Search the data for the word "bounding". Reproduce every line where it is found.

-=-=-=-=-

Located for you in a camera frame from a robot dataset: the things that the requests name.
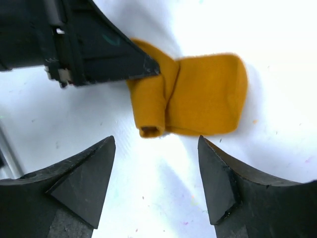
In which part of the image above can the mustard yellow striped sock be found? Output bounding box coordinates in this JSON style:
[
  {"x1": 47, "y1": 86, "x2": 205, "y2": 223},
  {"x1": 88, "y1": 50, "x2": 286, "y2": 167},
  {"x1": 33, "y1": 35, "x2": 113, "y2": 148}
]
[{"x1": 127, "y1": 39, "x2": 248, "y2": 138}]

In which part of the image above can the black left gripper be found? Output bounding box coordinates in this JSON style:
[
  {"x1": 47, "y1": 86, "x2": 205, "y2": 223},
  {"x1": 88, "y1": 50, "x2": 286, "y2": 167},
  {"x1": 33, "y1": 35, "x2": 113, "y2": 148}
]
[{"x1": 0, "y1": 0, "x2": 72, "y2": 87}]

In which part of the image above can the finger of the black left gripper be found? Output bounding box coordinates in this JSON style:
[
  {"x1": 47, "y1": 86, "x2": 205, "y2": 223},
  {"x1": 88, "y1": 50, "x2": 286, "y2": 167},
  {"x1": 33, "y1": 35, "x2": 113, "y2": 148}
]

-=-=-=-=-

### [Task result]
In which part of the image above can the mustard yellow striped sock be found? Output bounding box coordinates in this JSON style:
In which part of the image above can the black left gripper be found? Output bounding box coordinates in this JSON style:
In which part of the image above can the finger of the black left gripper be found? Output bounding box coordinates in this JSON style:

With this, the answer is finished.